Exercise goal
Below are records. Return each one exactly as written.

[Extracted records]

-------------------------

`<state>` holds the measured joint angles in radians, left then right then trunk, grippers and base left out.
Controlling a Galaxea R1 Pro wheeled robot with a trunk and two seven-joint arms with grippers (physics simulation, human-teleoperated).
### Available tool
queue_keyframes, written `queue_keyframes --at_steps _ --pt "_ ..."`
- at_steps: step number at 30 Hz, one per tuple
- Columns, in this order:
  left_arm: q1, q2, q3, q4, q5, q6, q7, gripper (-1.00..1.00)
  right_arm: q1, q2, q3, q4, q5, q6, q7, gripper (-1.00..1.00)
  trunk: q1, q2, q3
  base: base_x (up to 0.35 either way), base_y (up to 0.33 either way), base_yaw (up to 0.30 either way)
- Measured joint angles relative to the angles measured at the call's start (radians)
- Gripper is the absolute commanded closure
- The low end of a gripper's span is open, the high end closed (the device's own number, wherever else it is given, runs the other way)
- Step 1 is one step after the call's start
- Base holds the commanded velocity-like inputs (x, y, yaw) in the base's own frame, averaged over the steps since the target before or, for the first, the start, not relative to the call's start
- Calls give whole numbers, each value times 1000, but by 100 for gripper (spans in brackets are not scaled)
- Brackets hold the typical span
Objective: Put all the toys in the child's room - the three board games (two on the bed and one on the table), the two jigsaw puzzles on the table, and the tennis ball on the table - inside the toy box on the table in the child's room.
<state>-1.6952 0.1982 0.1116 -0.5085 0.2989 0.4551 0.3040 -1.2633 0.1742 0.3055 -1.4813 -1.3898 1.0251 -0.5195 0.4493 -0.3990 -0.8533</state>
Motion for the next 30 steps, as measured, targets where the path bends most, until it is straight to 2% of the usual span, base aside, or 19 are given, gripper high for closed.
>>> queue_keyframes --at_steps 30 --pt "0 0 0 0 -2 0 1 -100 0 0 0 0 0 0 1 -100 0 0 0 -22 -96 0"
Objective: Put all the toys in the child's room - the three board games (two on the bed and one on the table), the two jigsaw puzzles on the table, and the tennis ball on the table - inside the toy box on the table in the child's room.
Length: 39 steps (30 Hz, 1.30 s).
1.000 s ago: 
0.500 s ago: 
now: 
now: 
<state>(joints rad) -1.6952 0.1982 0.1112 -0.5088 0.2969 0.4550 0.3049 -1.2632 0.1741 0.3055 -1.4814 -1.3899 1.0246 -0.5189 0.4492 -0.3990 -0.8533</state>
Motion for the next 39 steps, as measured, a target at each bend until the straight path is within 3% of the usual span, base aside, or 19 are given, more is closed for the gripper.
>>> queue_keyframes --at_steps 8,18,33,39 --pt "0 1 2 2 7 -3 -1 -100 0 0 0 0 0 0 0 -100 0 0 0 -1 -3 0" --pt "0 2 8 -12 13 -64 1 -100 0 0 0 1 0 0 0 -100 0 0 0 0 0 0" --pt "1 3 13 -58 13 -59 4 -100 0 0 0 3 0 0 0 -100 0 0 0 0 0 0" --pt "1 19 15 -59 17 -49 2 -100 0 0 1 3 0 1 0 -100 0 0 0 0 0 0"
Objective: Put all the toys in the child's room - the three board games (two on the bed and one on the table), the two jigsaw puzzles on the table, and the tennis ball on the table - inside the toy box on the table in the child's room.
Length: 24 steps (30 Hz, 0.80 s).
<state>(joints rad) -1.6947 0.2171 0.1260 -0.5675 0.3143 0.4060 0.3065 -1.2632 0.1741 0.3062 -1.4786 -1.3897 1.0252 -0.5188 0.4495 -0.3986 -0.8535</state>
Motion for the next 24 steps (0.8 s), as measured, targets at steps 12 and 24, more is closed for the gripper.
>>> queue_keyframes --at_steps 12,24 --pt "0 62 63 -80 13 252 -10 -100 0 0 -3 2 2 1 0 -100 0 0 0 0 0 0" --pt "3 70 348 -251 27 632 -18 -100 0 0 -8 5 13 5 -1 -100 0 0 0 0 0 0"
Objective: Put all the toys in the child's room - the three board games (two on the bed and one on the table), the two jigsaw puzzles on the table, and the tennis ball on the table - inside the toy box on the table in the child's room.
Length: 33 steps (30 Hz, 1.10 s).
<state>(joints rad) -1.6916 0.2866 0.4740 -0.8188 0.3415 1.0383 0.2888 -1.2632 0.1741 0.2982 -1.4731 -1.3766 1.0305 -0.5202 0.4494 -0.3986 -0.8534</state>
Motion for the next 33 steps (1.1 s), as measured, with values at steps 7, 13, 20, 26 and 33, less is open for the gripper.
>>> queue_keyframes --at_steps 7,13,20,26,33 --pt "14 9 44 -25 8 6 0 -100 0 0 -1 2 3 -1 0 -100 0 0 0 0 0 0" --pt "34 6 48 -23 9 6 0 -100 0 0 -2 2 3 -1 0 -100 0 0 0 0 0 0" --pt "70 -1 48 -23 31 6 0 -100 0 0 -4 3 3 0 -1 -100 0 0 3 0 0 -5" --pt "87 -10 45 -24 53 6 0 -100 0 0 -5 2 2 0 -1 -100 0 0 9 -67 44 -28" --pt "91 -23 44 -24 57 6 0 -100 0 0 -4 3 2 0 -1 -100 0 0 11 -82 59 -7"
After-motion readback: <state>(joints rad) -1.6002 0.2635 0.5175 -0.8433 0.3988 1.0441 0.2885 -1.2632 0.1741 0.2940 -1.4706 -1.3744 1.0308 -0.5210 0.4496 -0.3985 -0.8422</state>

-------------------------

Written answer
`<state>` holds the measured joint angles in radians, left then right then trunk, grippers and base left out.
Controlling a Galaxea R1 Pro wheeled robot with a trunk and two seven-joint arms with grippers (physics simulation, human-teleoperated).
### Available tool
queue_keyframes, written `queue_keyframes --at_steps _ --pt "_ ..."`
- at_steps: step number at 30 Hz, one per tuple
- Columns, in this order:
  left_arm: q1, q2, q3, q4, q5, q6, q7, gripper (-1.00..1.00)
  right_arm: q1, q2, q3, q4, q5, q6, q7, gripper (-1.00..1.00)
  trunk: q1, q2, q3
  base: base_x (up to 0.35 either way), base_y (up to 0.33 either way), base_yaw (up to 0.30 either way)
- Measured joint angles relative to the angles measured at the call's start (radians)
- Gripper is the absolute commanded closure
- The low end of a gripper's span is open, the high end closed (the device's own number, wherever else it is given, runs the other way)
- Step 1 is one step after the call's start
- Base holds the commanded velocity-like inputs (x, y, yaw) in the base's own frame, averaged over the steps since the target before or, for the first, the start, not relative to the call's start
- Calls give whole numbers, each value times 1000, but by 100 for gripper (spans in brackets are not scaled)
- Brackets hold the typical span
Objective: Put all the toys in the child's room - the three board games (two on the bed and one on the table), the two jigsaw puzzles on the table, and the tennis ball on the table - inside the toy box on the table in the child's room.
<state>-1.6952 0.1982 0.1116 -0.5085 0.2989 0.4551 0.3040 -1.2633 0.1742 0.3055 -1.4813 -1.3898 1.0251 -0.5195 0.4493 -0.3990 -0.8533</state>
Motion for the next 30 steps, as measured, targets where the path bends most, until it is straight to 2% of the usual span, base aside, or 19 are given, gripper high for closed.
>>> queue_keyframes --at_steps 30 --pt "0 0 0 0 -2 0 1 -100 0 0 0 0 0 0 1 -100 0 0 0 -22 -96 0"
Objective: Put all the toys in the child's room - the three board games (two on the bed and one on the table), the two jigsaw puzzles on the table, and the tennis ball on the table - inside the toy box on the table in the child's room.
Length: 39 steps (30 Hz, 1.30 s).
1.000 s ago: 
0.500 s ago: 
now: 
now: 
<state>(joints rad) -1.6952 0.1982 0.1112 -0.5088 0.2969 0.4550 0.3049 -1.2632 0.1741 0.3055 -1.4814 -1.3899 1.0246 -0.5189 0.4492 -0.3990 -0.8533</state>
Motion for the next 39 steps, as measured, a target at each bend until the straight path is within 3% of the usual span, base aside, or 19 are given, more is closed for the gripper.
>>> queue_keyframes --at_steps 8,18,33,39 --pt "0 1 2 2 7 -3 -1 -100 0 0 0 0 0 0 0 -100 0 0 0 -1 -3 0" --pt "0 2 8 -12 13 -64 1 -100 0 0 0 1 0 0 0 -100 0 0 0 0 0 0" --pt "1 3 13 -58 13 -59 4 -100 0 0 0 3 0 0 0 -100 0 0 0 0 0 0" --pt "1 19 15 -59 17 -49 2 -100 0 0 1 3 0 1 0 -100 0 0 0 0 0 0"
Objective: Put all the toys in the child's room - the three board games (two on the bed and one on the table), the two jigsaw puzzles on the table, and the tennis ball on the table - inside the toy box on the table in the child's room.
Length: 24 steps (30 Hz, 0.80 s).
<state>(joints rad) -1.6947 0.2171 0.1260 -0.5675 0.3143 0.4060 0.3065 -1.2632 0.1741 0.3062 -1.4786 -1.3897 1.0252 -0.5188 0.4495 -0.3986 -0.8535</state>
Motion for the next 24 steps (0.8 s), as measured, targets at steps 12 and 24, more is closed for the gripper.
>>> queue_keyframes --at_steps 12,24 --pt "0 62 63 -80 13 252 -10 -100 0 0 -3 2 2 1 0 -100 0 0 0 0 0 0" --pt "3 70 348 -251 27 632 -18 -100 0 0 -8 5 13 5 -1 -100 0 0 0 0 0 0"
Objective: Put all the toys in the child's room - the three board games (two on the bed and one on the table), the two jigsaw puzzles on the table, and the tennis ball on the table - inside the toy box on the table in the child's room.
Length: 33 steps (30 Hz, 1.10 s).
<state>(joints rad) -1.6916 0.2866 0.4740 -0.8188 0.3415 1.0383 0.2888 -1.2632 0.1741 0.2982 -1.4731 -1.3766 1.0305 -0.5202 0.4494 -0.3986 -0.8534</state>
Motion for the next 33 steps (1.1 s), as measured, with values at steps 7, 13, 20, 26 and 33, less is open for the gripper.
>>> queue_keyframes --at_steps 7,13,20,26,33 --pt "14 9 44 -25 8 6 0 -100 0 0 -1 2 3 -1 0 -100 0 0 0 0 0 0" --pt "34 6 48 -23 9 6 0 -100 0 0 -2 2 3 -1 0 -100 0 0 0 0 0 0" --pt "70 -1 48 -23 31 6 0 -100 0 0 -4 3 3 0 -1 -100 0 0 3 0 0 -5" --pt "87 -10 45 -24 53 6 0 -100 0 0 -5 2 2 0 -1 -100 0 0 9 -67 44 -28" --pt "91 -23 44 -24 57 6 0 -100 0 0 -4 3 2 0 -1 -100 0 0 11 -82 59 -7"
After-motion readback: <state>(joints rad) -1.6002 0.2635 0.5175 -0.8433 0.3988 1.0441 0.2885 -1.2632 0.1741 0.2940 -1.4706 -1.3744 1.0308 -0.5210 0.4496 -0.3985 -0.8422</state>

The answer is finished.